If at all possible, a reproducing example would be very welcome to ensure that I’m am to replicate and then investigate the issue here.

Thanks,
Mat

Hi Mat,

thank you for your answer. I experimented a little bit and found that if I pass –bind-to socket to mpirun it works correctly.

No the MKL is not called from OpenACC.

I have another question regarding ACC_NUM_CORES and OMP_NUM_THREADS. What is the relation between these two variables?
When users run a hybrid code they have to set ACC_NUM_CORES to the number of cores and OMP_NUM_THREADS to the number of threads? When ACC_NUM_CORES is not set, what kind of default value is used?

Thank you for your help.

When users run a hybrid code they have to set ACC_NUM_CORES to the number of cores and OMP_NUM_THREADS to the number of threads?

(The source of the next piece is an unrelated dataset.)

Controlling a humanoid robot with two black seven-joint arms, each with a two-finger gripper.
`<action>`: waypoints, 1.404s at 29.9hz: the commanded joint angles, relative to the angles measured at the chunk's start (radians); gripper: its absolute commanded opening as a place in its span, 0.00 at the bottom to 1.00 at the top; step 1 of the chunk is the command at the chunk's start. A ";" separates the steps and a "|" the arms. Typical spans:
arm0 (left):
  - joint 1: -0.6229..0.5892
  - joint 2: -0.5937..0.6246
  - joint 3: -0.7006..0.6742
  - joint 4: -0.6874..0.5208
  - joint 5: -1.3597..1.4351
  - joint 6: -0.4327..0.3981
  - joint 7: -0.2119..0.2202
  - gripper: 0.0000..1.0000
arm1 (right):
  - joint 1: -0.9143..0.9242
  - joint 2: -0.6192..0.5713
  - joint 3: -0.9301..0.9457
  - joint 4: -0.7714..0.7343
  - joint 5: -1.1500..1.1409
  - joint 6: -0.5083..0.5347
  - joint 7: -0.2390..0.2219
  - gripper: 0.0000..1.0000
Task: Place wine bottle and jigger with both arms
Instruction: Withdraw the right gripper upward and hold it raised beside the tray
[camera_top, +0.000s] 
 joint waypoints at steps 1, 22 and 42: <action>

Correct. They are independent.

When ACC_NUM_CORES is not set, what kind of default value is used?

The runtime will default to using all the physical cores on the system. While OpenMP defaults to the total number of cores (including hyper threads).

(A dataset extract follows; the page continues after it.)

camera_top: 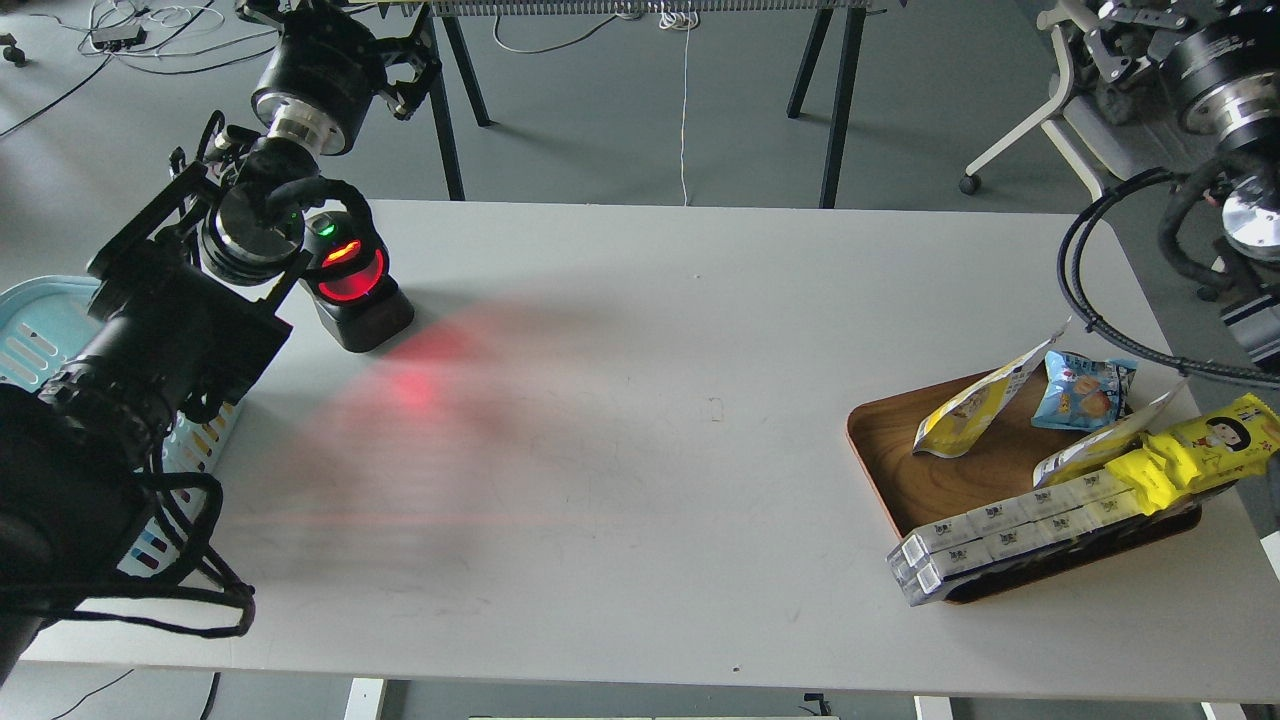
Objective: Scan snack and place in basket
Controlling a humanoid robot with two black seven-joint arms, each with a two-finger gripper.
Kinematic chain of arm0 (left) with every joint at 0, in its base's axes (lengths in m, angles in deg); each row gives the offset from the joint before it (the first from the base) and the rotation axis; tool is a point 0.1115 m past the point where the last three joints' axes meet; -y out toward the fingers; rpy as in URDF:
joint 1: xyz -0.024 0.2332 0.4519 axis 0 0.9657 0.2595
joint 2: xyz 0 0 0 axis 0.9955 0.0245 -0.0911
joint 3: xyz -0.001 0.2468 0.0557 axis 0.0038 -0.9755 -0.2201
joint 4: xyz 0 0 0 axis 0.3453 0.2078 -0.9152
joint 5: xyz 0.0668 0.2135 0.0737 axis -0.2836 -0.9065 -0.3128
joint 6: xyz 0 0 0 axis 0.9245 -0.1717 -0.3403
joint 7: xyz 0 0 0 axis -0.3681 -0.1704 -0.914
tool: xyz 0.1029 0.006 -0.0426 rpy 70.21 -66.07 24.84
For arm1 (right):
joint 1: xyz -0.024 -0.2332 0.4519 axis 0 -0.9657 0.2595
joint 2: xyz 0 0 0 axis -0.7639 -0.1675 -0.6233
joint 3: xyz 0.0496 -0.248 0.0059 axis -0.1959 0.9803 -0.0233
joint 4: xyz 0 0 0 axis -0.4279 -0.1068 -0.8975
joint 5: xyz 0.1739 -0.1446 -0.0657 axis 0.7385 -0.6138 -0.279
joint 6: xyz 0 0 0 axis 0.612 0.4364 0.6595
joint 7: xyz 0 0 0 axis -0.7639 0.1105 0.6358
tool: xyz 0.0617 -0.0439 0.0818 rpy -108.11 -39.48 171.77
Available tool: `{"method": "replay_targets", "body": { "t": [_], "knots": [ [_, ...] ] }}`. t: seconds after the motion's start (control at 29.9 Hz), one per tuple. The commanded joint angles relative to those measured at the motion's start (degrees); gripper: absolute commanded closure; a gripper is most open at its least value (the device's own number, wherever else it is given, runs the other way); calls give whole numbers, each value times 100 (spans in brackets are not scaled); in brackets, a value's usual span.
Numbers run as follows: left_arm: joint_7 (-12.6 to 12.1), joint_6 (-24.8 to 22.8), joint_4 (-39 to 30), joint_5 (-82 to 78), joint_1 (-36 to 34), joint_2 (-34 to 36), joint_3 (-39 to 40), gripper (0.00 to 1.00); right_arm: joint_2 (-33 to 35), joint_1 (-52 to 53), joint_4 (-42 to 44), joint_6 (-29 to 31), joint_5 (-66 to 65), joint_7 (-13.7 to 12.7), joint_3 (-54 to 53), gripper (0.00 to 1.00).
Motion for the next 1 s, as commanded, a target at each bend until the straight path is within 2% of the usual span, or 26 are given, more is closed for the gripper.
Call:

Here’s a simple example to illustrate. I’m running on a 2 socket Skylake, 20 physical cores per socket with 2 hyper threads per core.

% cat acc_mp.c
#include <stdio.h>
#include <omp.h>
#define N 1000
int main() {
  int v[N];
#pragma acc parallel loop
  for(int i = 0; i < N; ++i) {
    v[i] = i;
    if(i == 0) {
      printf("ACC: #threads: %d\n", omp_get_num_threads());
    }
  }
#pragma omp parallel
  {
#pragma omp single
    {
      printf("OMP #threads: %d\n", omp_get_num_threads());
    }
  }
}
% pgcc -mp -acc -ta=multicore acc_mp.c
% echo $OMP_NUM_THREADS
OMP_NUM_THREADS: Undefined variable.
% echo $ACC_NUM_CORES
ACC_NUM_CORES: Undefined variable.
% a.out
ACC: #threads: 40
OMP #threads: 80
% setenv ACC_NUM_CORES 10
% setenv OMP_NUM_THREADS 20
% a.out
ACC: #threads: 10
OMP #threads: 20

Hope this helps,
Mat

Thanks for your answer. I will check it.